### [BRIEF]
Going through the entries below, find how many lines hold "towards", then give that number alone.

### [ENTRIES SHOWN]

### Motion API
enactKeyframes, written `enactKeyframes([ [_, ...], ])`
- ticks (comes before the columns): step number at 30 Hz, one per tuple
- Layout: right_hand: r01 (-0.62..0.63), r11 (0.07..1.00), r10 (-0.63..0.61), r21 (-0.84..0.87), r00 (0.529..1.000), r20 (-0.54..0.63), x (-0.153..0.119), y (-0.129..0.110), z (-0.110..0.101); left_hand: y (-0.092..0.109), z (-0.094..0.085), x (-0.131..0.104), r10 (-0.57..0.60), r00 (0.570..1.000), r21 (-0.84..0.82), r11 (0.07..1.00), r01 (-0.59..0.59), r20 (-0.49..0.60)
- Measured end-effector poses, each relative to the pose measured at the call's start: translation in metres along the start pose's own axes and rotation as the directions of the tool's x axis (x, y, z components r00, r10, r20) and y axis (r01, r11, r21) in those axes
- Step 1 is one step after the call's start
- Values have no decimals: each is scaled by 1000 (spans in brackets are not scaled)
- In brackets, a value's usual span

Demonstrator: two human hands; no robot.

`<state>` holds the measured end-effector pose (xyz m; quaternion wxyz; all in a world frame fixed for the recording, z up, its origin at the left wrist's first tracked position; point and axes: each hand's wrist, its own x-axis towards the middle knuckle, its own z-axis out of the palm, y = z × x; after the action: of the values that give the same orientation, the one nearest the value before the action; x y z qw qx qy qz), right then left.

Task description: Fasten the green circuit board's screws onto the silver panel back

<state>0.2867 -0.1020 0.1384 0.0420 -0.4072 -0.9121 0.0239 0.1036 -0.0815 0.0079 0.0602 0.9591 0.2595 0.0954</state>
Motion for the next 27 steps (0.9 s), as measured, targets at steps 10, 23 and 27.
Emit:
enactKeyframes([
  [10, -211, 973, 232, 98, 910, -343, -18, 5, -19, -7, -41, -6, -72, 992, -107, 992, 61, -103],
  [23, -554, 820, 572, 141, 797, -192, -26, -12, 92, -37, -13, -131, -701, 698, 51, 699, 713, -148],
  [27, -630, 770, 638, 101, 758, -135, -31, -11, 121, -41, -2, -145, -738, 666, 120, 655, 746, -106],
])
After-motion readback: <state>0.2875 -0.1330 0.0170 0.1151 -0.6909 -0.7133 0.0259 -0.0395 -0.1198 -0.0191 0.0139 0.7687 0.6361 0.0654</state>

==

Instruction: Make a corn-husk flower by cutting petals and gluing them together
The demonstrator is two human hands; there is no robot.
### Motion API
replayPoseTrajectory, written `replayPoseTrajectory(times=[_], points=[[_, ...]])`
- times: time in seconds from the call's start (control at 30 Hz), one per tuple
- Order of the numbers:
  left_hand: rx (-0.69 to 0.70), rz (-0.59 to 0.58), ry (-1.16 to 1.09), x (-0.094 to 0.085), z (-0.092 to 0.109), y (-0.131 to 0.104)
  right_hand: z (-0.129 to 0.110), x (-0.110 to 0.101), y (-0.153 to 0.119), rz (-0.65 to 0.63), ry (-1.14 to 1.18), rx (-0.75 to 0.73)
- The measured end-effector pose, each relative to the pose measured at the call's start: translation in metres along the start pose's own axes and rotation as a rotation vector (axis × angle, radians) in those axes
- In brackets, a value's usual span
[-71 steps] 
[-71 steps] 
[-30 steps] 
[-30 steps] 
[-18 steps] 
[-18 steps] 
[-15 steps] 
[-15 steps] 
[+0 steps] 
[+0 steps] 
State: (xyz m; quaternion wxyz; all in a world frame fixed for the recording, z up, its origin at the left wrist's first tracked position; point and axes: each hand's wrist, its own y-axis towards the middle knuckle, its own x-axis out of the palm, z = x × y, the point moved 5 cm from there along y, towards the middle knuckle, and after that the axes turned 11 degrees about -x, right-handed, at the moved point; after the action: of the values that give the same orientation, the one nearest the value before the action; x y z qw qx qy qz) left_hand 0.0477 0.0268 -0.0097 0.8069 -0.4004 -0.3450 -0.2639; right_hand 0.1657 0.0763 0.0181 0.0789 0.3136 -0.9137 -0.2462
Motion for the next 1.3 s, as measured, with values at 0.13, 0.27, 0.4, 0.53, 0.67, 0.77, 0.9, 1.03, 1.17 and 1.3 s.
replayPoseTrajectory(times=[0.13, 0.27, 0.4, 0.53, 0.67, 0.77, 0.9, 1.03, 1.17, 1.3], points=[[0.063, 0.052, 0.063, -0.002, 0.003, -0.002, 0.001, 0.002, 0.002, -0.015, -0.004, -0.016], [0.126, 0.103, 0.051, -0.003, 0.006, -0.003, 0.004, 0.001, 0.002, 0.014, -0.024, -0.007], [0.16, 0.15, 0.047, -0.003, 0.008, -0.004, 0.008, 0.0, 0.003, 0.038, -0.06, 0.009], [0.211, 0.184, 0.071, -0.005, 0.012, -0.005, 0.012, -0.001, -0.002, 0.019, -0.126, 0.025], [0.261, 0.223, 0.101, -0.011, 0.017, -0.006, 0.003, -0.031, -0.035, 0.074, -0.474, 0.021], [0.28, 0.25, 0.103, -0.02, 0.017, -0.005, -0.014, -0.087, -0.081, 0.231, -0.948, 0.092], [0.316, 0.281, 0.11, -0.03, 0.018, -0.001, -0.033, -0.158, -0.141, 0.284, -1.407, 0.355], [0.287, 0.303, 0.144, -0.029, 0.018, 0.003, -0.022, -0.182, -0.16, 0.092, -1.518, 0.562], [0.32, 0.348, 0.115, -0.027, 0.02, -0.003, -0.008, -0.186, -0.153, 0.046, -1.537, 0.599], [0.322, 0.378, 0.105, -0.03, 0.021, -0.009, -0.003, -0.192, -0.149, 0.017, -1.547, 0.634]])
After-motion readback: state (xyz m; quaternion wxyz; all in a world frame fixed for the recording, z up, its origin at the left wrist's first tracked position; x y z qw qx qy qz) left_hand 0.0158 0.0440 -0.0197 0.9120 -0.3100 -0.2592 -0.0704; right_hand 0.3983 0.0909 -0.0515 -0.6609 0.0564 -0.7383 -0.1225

### [RESULT OF THE EXERCISE]
2